What is required: In your copy of the listing below, reproduce each word exactly and include no pictures.

Data below:
________________

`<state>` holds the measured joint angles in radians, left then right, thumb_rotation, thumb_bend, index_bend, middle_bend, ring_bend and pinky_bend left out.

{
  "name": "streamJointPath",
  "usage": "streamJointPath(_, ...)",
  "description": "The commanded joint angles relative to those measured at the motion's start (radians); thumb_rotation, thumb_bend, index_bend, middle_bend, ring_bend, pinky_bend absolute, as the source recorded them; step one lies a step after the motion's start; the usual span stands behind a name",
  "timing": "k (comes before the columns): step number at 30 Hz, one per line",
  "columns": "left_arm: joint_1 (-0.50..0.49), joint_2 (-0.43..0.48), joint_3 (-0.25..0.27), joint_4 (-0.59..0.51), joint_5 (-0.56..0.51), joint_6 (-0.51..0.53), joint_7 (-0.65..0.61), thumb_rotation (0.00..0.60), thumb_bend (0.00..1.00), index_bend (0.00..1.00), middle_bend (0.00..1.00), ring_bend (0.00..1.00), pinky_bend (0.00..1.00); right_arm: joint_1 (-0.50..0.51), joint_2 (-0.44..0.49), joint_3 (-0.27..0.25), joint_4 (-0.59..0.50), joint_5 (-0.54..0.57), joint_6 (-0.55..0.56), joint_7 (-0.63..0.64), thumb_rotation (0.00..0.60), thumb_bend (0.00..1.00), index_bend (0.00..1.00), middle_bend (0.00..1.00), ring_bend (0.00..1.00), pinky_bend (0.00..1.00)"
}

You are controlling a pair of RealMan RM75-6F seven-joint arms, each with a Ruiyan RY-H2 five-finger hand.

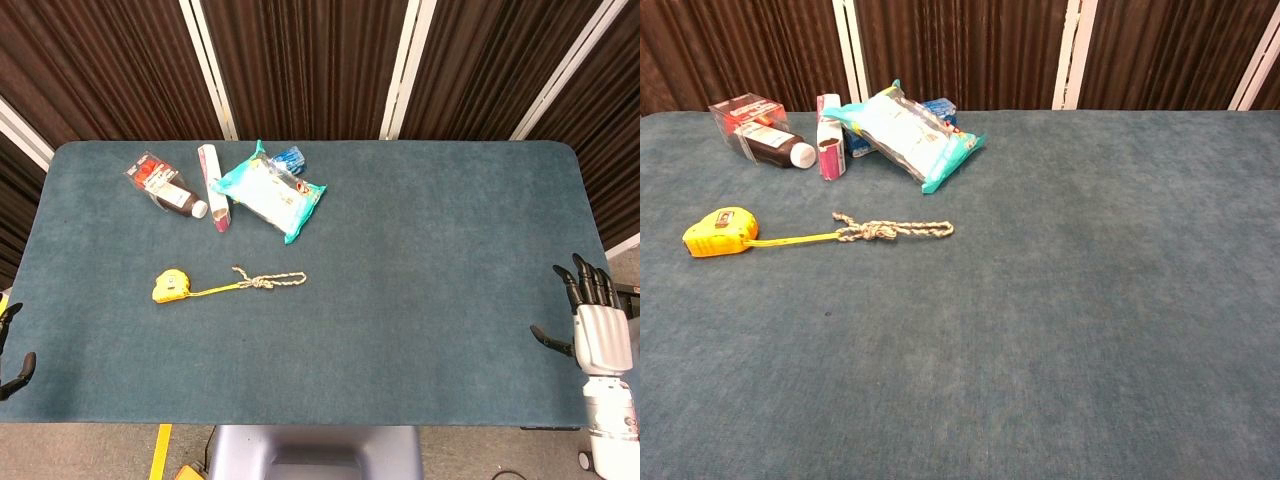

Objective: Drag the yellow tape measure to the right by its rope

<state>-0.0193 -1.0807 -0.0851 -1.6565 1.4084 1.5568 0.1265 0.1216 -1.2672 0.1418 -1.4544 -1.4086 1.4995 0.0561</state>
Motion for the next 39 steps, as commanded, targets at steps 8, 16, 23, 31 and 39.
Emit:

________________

Result of this exercise:
`<state>` holds the measured joint angles in radians, left then right, thumb_rotation, thumb_bend, index_bend, middle_bend, ring_bend and pinky_bend left out.

{
  "name": "streamJointPath",
  "usage": "streamJointPath(_, ...)",
  "description": "The commanded joint angles relative to those measured at the motion's start (radians); thumb_rotation, thumb_bend, index_bend, middle_bend, ring_bend, pinky_bend absolute, as the source recorded them; step one lies a step after the motion's start; the usual span stands behind a name",
  "timing": "k (comes before the columns): step number at 30 Hz, one per line",
  "columns": "left_arm: joint_1 (-0.50..0.49), joint_2 (-0.43..0.48), joint_3 (-0.25..0.27), joint_4 (-0.59..0.51), joint_5 (-0.56..0.51), joint_6 (-0.51..0.53), joint_7 (-0.65..0.61), thumb_rotation (0.00..0.60), thumb_bend (0.00..1.00), index_bend (0.00..1.00), middle_bend (0.00..1.00), ring_bend (0.00..1.00), pinky_bend (0.00..1.00); right_arm: joint_1 (-0.50..0.51), joint_2 (-0.44..0.49), joint_3 (-0.27..0.25), joint_4 (-0.59..0.50), joint_5 (-0.54..0.57), joint_6 (-0.55..0.56), joint_7 (-0.63..0.64), thumb_rotation (0.00..0.60), thumb_bend (0.00..1.00), index_bend (0.00..1.00), middle_bend (0.00..1.00), ring_bend (0.00..1.00), pinky_bend (0.00..1.00)"
}

You are controlling a pair of RealMan RM75-6F seven-joint arms, each with a Ruiyan RY-H2 five-finger hand.


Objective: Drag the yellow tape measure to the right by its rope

<state>-0.0193 -1.0807 -0.0851 -1.6565 1.4084 1.5568 0.1265 0.1216 -1.2672 0.1418 -1.4544 -1.4086 1.4995 0.0561</state>
Motion for the next 39 steps, as commanded, targets at steps 8, 16, 23, 31 and 39.
Emit:

The output for this exercise is finished.